▶ [Exercise goal]:
Copy exactly every line below, from the first through the one that contains "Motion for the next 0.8", and skip all pictures.

(Information)

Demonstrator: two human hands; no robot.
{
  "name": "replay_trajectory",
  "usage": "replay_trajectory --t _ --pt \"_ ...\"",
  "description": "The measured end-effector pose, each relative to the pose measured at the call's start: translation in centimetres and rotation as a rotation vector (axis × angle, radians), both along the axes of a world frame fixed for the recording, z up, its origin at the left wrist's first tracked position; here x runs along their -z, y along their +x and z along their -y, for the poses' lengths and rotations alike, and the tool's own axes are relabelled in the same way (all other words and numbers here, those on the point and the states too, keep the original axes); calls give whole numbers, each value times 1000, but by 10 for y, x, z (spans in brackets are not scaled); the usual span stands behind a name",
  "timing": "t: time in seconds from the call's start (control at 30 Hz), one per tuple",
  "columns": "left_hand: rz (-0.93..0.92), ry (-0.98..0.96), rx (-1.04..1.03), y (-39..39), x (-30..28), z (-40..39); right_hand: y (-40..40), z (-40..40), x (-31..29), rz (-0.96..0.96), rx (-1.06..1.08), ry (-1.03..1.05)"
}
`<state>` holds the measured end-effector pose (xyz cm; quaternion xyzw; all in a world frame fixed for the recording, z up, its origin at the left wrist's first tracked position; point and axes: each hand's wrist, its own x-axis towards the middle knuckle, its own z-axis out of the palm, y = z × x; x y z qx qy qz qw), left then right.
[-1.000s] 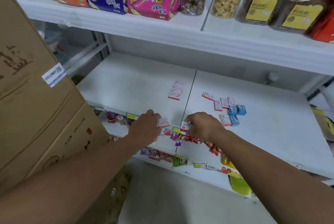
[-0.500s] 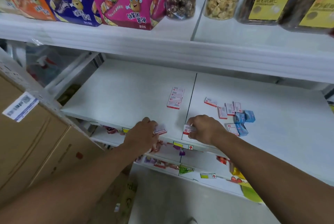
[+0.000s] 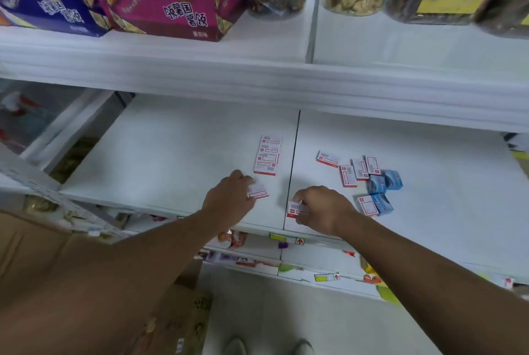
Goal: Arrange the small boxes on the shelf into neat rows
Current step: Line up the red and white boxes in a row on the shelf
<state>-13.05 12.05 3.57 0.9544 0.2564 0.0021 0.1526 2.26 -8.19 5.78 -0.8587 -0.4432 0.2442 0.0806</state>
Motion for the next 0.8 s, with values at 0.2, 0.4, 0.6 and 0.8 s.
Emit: replay_trajectory --t 0.2,0.4,0.6,0.8 --pt "-8 -7 94 36 14 -16 -4 -7 1 33 78 18" --pt "-33 -38 160 52 56 -28 -14 -15 29 45 103 -17" --pt "34 -28 137 51 73 -28 -23 -25 47 82 83 0" --pt "98 -91 24 24 64 -25 -32 -41 39 126 53 13"
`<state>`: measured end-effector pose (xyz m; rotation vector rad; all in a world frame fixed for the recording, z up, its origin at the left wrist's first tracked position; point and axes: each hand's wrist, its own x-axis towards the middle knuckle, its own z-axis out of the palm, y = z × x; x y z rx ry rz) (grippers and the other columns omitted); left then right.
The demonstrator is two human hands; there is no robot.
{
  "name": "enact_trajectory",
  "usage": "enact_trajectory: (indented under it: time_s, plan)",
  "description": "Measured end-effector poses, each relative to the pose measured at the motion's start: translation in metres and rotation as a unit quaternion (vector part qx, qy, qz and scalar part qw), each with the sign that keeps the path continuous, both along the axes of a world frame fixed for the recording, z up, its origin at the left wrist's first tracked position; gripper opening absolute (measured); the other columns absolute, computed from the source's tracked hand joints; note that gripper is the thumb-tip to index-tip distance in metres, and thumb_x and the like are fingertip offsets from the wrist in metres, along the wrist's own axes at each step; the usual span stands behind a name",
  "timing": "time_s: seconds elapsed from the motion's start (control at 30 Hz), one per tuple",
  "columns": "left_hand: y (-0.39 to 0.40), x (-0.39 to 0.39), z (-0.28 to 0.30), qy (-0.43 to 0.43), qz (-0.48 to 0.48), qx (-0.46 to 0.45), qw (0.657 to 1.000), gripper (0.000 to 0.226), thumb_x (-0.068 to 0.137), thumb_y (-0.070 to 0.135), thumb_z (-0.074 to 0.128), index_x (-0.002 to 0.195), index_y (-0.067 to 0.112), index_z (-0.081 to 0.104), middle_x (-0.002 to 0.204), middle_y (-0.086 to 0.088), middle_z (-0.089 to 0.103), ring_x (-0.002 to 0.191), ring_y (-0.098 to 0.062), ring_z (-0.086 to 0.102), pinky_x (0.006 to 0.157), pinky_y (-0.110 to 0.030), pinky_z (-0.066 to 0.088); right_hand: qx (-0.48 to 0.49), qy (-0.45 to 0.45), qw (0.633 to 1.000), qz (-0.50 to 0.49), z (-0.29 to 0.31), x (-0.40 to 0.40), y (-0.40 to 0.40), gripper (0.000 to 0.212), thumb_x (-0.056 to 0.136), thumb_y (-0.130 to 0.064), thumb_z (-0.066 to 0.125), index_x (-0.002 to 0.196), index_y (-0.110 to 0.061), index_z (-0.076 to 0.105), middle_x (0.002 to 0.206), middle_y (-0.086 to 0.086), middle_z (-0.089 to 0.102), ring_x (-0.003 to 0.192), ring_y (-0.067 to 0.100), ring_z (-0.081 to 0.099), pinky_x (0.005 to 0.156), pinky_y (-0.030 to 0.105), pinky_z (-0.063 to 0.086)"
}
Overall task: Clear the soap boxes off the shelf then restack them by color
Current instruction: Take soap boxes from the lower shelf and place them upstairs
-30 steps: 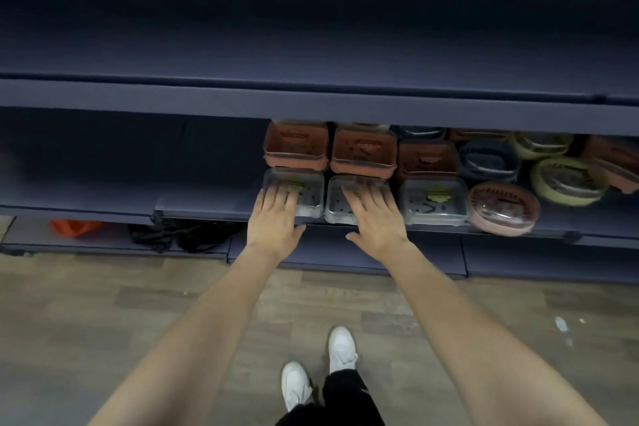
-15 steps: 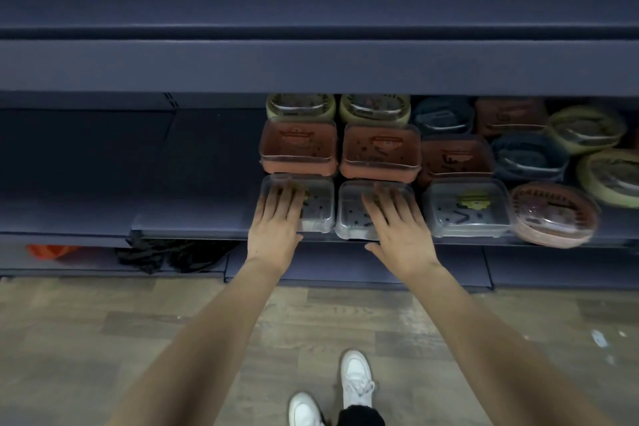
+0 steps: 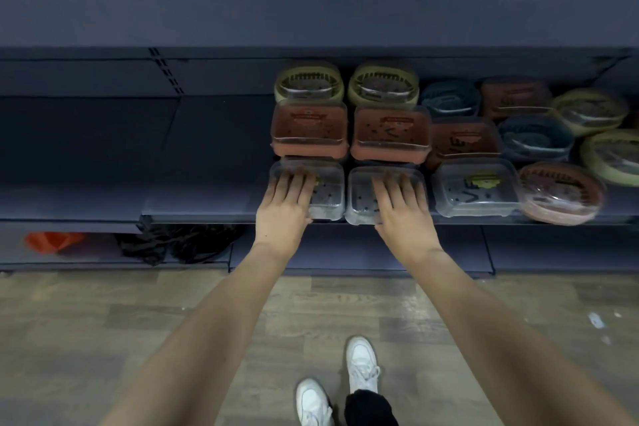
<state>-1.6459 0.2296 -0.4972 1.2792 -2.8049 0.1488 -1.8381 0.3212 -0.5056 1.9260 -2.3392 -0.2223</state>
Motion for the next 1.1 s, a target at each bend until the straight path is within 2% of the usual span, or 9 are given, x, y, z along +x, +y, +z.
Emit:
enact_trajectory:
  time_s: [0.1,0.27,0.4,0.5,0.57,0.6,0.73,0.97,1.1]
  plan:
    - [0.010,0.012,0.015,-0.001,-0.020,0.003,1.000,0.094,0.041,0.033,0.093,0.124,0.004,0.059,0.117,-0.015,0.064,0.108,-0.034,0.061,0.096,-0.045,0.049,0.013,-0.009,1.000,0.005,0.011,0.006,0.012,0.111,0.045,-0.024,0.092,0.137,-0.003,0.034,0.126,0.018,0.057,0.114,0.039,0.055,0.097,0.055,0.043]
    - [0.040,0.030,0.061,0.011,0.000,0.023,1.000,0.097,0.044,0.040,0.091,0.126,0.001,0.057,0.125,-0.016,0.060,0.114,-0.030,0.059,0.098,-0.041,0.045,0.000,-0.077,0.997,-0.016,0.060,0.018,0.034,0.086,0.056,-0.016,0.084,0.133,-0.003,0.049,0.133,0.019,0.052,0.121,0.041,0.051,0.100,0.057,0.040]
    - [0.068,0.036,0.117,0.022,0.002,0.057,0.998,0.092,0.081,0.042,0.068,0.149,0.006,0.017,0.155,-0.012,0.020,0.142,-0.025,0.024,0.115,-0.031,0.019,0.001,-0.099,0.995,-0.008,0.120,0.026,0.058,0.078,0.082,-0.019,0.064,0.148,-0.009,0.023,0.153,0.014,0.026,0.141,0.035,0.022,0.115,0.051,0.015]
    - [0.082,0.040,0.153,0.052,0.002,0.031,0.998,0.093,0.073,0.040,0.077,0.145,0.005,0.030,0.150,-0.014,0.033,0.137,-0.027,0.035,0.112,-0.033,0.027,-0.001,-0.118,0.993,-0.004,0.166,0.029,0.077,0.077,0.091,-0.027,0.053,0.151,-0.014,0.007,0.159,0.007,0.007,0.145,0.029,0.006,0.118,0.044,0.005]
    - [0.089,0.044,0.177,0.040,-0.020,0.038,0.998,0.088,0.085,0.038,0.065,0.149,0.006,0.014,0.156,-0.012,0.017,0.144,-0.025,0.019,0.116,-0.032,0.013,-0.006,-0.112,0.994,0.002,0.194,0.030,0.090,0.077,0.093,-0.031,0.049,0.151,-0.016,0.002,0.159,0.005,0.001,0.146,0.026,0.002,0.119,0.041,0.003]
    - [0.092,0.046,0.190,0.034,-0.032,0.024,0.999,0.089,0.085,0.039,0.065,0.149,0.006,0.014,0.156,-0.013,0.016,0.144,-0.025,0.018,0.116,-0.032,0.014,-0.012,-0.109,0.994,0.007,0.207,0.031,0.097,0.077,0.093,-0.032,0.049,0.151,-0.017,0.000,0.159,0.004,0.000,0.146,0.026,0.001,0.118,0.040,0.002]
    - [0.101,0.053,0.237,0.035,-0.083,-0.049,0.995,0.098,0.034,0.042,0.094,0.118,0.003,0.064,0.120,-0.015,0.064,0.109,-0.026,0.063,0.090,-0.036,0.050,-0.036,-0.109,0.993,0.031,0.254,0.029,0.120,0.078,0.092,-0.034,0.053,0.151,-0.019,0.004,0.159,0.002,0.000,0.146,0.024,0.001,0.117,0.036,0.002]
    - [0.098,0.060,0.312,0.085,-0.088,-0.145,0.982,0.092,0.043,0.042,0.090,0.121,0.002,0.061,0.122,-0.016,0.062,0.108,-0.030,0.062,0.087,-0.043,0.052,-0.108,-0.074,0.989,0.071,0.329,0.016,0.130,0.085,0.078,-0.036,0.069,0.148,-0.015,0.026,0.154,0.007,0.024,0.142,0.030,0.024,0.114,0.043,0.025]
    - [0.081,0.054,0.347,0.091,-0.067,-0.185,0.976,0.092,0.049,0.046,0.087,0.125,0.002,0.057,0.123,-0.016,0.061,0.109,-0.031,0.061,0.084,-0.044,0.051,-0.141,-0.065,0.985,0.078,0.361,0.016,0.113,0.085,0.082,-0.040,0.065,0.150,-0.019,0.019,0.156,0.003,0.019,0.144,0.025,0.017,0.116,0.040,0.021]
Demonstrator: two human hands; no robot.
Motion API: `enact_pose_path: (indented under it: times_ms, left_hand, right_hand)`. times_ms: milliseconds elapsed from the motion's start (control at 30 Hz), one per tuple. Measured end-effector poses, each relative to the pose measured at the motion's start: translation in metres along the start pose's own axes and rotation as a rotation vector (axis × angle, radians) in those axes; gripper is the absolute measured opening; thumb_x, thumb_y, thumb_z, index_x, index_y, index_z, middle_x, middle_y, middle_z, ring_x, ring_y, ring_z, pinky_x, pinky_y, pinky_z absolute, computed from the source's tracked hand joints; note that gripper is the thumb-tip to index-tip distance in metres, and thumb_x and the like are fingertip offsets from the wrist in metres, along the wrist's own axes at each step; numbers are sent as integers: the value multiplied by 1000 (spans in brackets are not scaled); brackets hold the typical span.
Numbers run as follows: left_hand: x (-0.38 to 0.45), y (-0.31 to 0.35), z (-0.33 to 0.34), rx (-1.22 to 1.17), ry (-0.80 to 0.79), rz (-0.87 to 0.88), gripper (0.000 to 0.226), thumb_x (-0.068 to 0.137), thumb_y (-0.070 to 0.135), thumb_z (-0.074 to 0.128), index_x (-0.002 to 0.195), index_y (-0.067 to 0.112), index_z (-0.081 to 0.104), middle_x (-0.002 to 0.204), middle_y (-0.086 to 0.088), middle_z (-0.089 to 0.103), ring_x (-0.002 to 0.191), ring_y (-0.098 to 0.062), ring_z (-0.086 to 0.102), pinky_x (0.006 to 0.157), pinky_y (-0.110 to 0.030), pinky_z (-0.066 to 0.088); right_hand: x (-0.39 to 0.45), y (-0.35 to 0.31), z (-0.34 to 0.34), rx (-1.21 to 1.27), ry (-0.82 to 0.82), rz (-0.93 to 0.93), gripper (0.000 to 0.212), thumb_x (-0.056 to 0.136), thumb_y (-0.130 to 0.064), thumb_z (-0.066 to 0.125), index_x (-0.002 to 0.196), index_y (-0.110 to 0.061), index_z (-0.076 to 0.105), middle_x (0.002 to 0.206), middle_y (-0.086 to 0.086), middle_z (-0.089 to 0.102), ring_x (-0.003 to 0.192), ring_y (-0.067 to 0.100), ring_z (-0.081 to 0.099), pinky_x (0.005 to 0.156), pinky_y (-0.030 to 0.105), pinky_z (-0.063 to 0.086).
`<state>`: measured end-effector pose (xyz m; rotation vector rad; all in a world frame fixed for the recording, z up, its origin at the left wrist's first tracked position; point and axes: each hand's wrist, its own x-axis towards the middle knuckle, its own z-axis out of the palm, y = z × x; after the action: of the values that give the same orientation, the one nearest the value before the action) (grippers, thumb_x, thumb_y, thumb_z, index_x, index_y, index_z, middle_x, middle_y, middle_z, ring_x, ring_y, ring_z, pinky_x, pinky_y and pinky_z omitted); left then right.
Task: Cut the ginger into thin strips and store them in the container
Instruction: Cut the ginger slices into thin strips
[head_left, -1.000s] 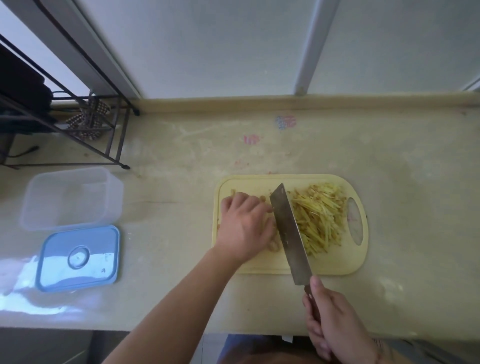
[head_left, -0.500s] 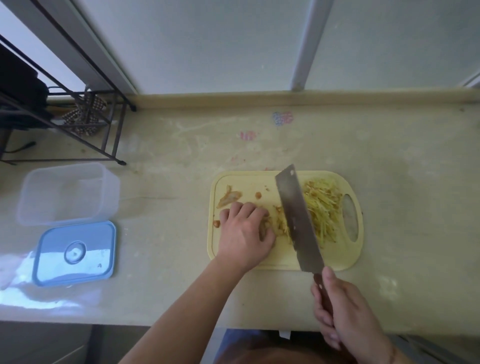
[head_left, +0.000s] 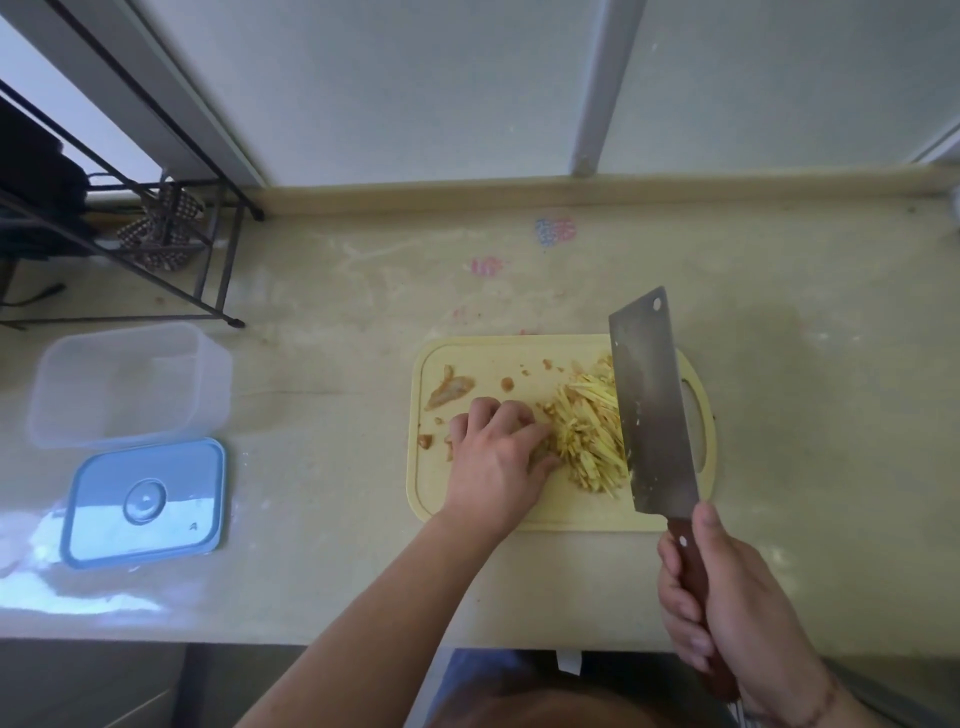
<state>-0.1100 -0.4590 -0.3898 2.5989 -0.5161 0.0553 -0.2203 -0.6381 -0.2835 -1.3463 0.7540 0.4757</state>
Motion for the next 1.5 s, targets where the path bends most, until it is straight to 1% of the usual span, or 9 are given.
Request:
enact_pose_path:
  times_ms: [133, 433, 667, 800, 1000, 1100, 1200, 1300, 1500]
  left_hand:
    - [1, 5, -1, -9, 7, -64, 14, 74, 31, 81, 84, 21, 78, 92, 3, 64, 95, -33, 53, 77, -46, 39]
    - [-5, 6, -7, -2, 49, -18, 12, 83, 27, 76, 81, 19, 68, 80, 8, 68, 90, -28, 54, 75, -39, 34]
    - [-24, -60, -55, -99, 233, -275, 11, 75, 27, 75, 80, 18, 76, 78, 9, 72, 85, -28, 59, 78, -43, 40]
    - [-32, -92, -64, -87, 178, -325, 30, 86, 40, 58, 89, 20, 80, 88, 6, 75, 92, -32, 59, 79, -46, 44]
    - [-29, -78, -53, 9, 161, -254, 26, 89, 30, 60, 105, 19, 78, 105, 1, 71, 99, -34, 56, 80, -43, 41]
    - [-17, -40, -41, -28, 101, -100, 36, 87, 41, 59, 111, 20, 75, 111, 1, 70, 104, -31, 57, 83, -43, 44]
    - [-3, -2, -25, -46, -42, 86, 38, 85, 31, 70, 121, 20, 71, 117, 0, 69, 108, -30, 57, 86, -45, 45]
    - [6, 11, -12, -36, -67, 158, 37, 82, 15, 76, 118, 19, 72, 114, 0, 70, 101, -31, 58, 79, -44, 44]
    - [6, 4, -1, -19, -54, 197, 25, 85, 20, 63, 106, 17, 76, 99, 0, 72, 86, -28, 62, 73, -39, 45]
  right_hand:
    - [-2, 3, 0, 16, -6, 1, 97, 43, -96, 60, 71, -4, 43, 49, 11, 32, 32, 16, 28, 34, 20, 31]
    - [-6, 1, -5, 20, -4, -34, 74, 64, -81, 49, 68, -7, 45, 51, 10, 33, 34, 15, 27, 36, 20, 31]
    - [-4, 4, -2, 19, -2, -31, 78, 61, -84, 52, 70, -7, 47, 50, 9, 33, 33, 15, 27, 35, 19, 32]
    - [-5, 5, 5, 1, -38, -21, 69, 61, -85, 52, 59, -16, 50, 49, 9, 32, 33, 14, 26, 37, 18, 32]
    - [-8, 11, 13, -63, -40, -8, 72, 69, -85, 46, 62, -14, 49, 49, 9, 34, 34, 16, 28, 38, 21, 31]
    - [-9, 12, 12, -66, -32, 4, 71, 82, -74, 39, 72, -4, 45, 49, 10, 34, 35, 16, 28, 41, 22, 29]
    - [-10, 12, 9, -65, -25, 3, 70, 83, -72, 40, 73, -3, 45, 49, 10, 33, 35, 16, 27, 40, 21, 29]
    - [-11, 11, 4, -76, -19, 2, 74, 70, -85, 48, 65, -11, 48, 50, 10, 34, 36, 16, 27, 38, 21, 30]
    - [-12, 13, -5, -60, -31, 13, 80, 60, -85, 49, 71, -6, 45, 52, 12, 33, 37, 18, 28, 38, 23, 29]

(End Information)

▶ [Response for this exercise]:
Demonstrator: two human hands; no robot.
{
  "name": "replay_trajectory",
  "usage": "replay_trajectory --t _ --pt \"_ ...\"",
  "description": "The measured end-effector pose, each relative to the pose measured at the call's start: translation in centimetres and rotation as a rotation vector (axis × angle, radians), both along the axes of a world frame fixed for the recording, z up, its origin at the left wrist's first tracked position; here x runs along their -z, y along their +x and z along their -y, for the poses' lengths and rotations alike, and the tool's own axes are relabelled in the same way (all other words and numbers here, those on the point and the states too, keep the original axes); calls give whole numbers, each value times 1000, but by 10 for y, x, z (spans in brackets are not scaled); the usual span stands behind a name",
  "timing": "t: time in seconds from the call's start (control at 30 Hz), one per tuple",
  "columns": "left_hand: rz (-0.93..0.92), ry (-0.98..0.96), rx (-1.04..1.03), y (-39..39), x (-30..28), z (-40..39); right_hand: y (-40..40), z (-40..40), x (-31..29), rz (-0.96..0.96), rx (-1.06..1.08), ry (-1.03..1.05)"
}
`<state>` holds the measured end-effector pose (xyz cm; quaternion xyzw; all in a world frame fixed for the recording, z up, its origin at the left wrist's first tracked position; point and axes: each hand's wrist, its own x-axis towards the middle knuckle, its own z-axis out of the palm, y = z × x; x y z qx qy qz qw), left then right.
[-1.000s] 
[-0.500s] 
[+0.000s] 
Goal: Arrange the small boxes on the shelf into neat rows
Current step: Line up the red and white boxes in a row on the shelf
<state>-13.05 12.05 3.57 0.9544 0.2564 0.0021 0.1526 2.26 -8.19 5.78 -0.8587 -0.4432 0.2442 0.0806</state>
Motion for the next 0.8 s, with values at 0.2, 0.4, 0.6 and 0.8 s.

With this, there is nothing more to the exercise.